===== SOURCE DATA =====
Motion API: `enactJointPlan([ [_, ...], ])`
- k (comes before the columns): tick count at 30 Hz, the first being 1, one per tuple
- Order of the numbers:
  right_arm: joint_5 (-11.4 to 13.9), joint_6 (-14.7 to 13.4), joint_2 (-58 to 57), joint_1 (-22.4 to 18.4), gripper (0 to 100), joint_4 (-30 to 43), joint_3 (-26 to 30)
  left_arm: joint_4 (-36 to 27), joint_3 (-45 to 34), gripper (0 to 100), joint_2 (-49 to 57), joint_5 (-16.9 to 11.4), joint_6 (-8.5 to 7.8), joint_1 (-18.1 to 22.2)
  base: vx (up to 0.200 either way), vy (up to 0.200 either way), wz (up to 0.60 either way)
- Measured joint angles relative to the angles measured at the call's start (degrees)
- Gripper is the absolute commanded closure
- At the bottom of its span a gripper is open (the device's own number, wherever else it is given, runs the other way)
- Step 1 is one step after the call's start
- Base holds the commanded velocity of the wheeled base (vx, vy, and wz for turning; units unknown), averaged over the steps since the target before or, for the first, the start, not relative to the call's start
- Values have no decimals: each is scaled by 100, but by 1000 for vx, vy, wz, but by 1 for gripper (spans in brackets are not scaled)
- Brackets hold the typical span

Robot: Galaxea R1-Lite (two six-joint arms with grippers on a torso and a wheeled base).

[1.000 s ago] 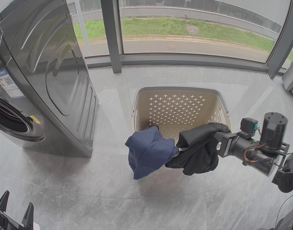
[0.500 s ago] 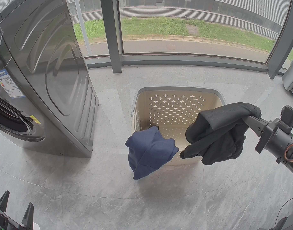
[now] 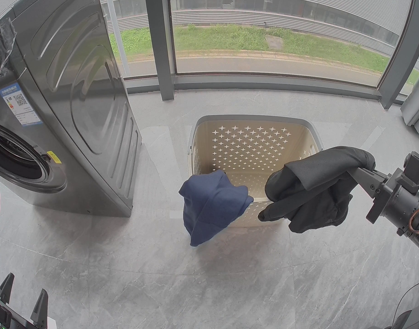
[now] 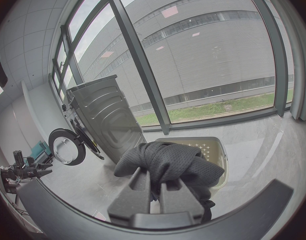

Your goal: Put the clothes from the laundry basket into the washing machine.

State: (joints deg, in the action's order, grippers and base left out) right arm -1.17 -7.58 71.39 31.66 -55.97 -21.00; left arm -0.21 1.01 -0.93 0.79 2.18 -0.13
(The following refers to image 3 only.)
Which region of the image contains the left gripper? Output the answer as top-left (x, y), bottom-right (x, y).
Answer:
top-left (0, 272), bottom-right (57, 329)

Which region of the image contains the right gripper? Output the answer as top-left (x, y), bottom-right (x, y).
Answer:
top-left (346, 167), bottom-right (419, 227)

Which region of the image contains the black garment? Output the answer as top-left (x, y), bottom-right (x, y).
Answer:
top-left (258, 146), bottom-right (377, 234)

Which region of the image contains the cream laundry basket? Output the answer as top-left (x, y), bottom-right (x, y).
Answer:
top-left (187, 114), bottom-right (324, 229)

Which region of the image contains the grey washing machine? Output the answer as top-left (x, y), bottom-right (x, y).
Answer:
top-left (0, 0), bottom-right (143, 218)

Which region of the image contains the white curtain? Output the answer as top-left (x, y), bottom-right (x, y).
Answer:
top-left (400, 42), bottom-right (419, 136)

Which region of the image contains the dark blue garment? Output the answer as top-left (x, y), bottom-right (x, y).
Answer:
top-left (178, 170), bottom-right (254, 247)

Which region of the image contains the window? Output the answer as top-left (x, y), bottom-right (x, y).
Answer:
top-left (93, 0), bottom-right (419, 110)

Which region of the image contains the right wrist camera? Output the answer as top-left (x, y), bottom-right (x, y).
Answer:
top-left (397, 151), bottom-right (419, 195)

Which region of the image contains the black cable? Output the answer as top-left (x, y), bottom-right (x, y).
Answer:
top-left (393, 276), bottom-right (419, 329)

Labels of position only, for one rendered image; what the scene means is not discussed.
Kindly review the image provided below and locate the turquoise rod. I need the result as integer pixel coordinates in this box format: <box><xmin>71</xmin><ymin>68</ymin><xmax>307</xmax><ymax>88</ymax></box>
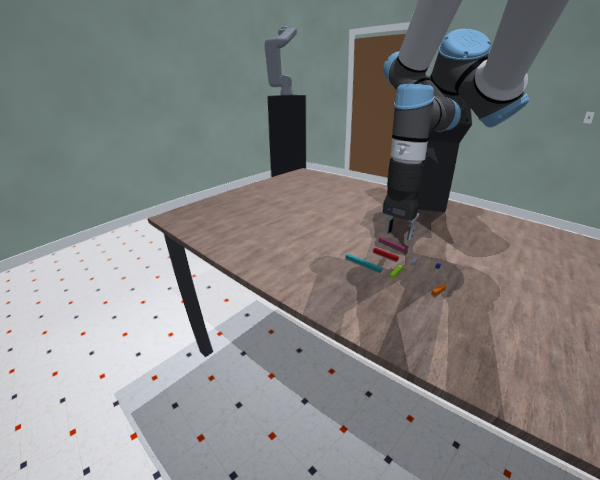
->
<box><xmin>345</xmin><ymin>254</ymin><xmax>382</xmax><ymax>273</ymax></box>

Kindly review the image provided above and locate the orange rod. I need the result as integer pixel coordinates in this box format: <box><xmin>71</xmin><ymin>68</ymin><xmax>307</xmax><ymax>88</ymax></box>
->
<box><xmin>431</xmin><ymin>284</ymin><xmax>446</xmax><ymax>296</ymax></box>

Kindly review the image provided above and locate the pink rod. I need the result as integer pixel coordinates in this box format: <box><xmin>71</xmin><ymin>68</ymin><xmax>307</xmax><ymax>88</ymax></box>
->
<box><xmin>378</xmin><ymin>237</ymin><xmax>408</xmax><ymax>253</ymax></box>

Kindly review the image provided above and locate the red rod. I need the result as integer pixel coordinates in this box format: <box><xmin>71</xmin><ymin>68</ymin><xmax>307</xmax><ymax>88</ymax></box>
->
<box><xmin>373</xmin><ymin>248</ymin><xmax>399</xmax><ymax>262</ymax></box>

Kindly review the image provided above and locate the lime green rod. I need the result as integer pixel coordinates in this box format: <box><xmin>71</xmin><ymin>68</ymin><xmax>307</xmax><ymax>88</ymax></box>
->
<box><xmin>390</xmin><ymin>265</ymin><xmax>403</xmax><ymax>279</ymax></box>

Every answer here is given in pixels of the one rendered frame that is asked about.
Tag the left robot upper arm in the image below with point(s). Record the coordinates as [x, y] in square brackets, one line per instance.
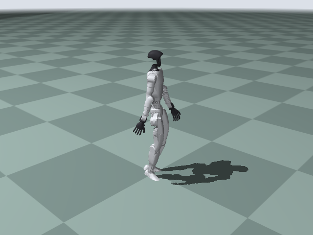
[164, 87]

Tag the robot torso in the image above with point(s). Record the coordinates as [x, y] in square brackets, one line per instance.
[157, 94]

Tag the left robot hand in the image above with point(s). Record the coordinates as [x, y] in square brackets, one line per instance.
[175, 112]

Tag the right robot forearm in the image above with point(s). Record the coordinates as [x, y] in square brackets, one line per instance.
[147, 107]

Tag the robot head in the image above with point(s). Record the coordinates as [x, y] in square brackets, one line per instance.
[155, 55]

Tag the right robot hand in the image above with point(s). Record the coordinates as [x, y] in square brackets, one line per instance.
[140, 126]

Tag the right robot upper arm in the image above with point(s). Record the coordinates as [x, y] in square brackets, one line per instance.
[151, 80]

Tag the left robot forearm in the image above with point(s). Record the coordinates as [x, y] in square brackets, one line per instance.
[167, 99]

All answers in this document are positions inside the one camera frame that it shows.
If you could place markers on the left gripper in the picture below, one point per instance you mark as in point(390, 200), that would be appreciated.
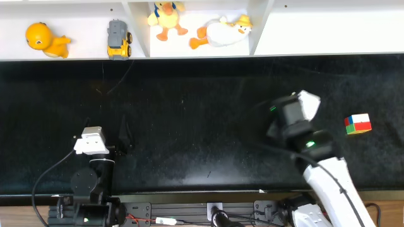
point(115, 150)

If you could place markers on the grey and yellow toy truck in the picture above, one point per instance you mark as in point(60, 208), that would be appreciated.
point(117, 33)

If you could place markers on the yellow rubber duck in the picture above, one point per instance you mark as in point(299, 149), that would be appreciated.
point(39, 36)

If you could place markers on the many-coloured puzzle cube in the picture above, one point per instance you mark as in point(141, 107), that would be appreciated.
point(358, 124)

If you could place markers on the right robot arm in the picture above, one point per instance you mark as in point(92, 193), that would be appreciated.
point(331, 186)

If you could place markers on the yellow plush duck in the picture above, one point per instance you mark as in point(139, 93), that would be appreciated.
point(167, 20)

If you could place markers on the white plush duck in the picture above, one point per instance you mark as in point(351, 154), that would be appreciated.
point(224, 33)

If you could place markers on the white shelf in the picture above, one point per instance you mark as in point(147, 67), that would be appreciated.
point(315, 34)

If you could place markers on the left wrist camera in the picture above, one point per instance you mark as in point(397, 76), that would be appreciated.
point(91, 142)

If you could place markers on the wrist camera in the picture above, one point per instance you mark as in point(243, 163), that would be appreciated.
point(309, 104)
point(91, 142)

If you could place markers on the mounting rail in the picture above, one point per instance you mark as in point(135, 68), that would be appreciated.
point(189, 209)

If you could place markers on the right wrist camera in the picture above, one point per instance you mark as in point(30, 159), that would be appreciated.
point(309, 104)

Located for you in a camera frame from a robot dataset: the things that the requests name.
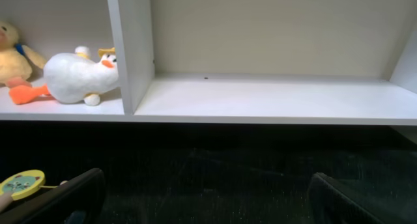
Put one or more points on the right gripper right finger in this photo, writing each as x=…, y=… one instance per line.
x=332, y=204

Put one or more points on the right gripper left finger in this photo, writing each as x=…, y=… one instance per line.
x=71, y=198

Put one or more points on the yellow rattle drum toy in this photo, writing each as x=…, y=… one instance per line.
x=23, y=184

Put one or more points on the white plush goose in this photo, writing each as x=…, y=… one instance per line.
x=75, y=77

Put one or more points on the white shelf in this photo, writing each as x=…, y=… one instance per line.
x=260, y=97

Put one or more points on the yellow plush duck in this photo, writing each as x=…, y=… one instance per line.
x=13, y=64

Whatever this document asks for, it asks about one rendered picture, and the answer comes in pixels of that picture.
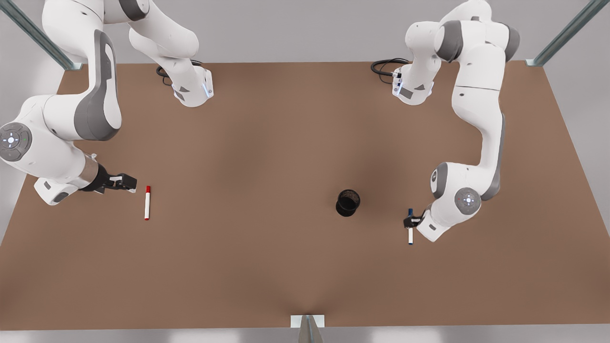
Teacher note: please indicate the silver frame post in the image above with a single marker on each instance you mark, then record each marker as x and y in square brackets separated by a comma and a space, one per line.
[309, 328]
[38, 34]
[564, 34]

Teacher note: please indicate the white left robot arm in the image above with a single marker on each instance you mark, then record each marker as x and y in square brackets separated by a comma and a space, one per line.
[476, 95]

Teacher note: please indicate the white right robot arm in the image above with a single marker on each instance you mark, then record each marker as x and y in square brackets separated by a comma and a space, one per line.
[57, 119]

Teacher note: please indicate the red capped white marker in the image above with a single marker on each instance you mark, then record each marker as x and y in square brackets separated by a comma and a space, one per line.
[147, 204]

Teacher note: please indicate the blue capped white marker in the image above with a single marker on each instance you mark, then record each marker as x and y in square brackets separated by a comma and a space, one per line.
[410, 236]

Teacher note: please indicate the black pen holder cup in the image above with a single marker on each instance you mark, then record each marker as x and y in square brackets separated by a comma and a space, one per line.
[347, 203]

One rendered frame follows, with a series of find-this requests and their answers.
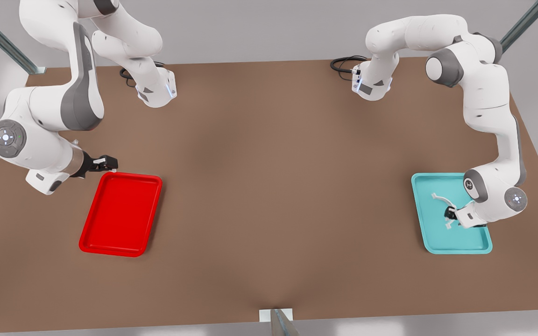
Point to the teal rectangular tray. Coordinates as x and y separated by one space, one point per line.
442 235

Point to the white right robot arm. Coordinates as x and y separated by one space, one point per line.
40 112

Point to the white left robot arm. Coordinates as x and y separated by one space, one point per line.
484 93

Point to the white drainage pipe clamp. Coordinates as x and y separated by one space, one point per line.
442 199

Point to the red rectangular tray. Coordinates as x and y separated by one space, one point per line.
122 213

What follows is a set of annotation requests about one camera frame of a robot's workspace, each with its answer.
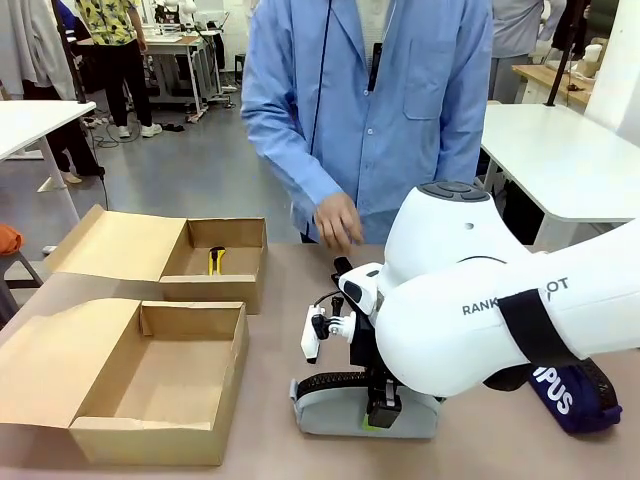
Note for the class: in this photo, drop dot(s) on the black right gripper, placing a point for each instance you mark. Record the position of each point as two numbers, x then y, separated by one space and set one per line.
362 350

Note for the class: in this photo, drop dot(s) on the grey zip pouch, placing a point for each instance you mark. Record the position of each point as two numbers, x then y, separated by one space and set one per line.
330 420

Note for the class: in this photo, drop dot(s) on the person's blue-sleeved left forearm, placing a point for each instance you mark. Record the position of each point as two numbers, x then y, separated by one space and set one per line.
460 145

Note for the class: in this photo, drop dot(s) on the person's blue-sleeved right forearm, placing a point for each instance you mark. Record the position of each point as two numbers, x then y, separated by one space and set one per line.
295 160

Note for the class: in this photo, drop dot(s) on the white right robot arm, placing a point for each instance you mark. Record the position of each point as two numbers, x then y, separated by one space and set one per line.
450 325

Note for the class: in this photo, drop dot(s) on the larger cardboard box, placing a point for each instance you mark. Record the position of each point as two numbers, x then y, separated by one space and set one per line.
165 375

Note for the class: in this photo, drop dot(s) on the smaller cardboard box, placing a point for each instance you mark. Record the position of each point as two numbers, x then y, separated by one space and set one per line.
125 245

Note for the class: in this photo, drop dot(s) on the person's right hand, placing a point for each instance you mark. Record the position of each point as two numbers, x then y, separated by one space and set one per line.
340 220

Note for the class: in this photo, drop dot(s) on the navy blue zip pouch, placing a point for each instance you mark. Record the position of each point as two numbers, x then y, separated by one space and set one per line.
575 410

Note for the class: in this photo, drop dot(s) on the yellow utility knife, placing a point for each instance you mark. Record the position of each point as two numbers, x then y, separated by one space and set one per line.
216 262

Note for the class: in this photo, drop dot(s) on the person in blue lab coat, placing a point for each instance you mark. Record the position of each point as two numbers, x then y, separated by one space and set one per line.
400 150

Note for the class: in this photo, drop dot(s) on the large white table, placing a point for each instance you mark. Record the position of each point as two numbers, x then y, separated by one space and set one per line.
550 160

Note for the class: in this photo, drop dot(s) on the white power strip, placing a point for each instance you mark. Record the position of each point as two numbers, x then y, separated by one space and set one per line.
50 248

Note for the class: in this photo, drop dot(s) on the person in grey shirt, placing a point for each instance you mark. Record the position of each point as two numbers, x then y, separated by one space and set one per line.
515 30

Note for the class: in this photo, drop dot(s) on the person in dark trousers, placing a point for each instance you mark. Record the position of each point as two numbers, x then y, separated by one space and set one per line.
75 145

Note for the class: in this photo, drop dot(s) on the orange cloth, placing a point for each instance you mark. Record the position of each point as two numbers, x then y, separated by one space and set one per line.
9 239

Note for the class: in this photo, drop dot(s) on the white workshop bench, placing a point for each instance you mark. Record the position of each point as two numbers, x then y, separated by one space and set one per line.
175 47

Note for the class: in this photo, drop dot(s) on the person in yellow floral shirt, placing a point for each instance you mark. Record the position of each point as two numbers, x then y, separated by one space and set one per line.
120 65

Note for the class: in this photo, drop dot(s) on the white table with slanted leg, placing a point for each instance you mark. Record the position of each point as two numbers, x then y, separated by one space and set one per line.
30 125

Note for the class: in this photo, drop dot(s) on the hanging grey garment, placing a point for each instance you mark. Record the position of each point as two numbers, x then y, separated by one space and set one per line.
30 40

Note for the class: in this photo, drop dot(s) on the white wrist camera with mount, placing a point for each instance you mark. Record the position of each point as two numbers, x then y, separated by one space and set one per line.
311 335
=====
- [PROBLEM STATEMENT]: Reproduce only this range: the first line of the data above through the line with "- Values have", both included, exactly as written.

- [RESULT FOR THIS EXERCISE]:
Motion API: `enactJointPlan([ [_, ...], ])`
- k (comes before the columns): tick count at 30 Hz, the first being 1, one per tuple
- Order of the numbers:
  right_arm: joint_5 (-11.4 to 13.9), joint_6 (-14.7 to 13.4), joint_2 (-58 to 57), joint_1 (-22.4 to 18.4), gripper (0 to 100), joint_4 (-30 to 43), joint_3 (-26 to 30)
  left_arm: joint_4 (-36 to 27), joint_3 (-45 to 34), gripper (0 to 100), joint_2 (-49 to 57), joint_5 (-16.9 to 11.4), joint_6 (-8.5 to 7.8), joint_1 (-18.1 to 22.2)
  base: vx (up to 0.200 either way), vy (up to 0.200 either way), wz (up to 0.60 either way)
- Measured joint angles relative to the angles measured at the call's start (degrees)
- Gripper is the absolute commanded closure
- At the bottom of its span a gripper is open (the device's own number, wherever else it is given, runs the other way)
- Step 1 is one step after the call's start
- Base holds the commanded velocity of the wheeled base (vx, vy, and wz for turning; units unknown), averaged over the steps since the target before or, for the first, the start, not relative to the call's start
- Values have no decimals: each is scaled by 100, but by 1000 for vx, vy, wz, but by 1 for gripper (spans in brackets are not scaled)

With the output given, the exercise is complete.